If you feel anxious, sad “underneath” most of the time, harried, overwhelmed with too many “unsolvable” problems, looping around to the same old patterns over and over, mystified by how poorly your primary relationships have gone, despite your best efforts, you likely have some old losses and hurts that need loving attention. In counseling, in real healing work, your Counselor will help you identify what you’ve lost, and the strengths you have always had that have helped you survive your losses. You will learn to dismantle internal patterns held in place by guilt, self-criticism and self-doubt, unwept sadness, unraged anger, and the tomfool things that other people have told you about yourself. She or he will offer excellent listening (no judging and no advice) that helps you unravel your story and finally grieve.

It’s always amazing and miraculous to me, every time, when my clients begin to see real change in their lives.

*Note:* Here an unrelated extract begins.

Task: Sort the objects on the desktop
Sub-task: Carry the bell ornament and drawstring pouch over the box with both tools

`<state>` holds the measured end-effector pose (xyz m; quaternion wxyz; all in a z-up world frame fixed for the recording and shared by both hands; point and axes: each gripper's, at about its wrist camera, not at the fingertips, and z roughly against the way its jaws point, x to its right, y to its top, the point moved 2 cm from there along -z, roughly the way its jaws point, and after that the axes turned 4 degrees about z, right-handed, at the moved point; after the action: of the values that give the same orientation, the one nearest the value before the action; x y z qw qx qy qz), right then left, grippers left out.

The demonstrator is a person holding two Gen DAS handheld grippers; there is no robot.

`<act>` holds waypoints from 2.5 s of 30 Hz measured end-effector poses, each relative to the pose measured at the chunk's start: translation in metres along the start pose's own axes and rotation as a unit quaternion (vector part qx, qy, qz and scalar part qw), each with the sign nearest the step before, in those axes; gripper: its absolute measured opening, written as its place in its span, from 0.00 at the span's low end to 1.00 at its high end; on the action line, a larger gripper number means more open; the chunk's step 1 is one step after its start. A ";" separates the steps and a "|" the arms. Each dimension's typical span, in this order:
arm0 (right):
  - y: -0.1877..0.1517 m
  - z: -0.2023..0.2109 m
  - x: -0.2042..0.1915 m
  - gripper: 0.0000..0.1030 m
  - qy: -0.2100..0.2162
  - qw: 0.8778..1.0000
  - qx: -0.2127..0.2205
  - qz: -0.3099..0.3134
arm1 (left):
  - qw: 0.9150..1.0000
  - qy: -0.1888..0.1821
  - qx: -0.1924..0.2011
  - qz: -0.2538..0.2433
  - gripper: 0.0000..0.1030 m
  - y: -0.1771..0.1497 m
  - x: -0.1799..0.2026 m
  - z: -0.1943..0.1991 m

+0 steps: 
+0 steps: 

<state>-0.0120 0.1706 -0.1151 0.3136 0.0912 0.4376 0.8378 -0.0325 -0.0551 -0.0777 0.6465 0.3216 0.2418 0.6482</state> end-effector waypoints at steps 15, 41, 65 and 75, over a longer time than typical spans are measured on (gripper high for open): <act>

Suddenly, they “find” time to get out their paints again, to go to the river for a swim, to prepare a delicious meal for themselves, to read a good book. They find that they want to stop smoking weed every day, and are able to let it go easily, not because they “should,” but because they don’t like feeling numb any more. Relationships change—sometimes improving, with more peace, understanding, and fun, and sometimes fading away without a lot of drama. Problems that have been confronted over and over, with no resolution, end naturally, with no confrontation involved. Miraculous.

A good way to start, that you can do on your own whenever you feel like it, is simply to check in with your body. What is the name of the emotion (if any) you are feeling right now? Is there any pain in your body? Tension? What are your thoughts telling you? Take a moment to notice what’s happening, name it in words, then take a nice breath and relax your muscles as much as possible on the exhale. 30 seconds tops. Try that once a day (more is better, but even once a week is a good start!), and see what starts changing.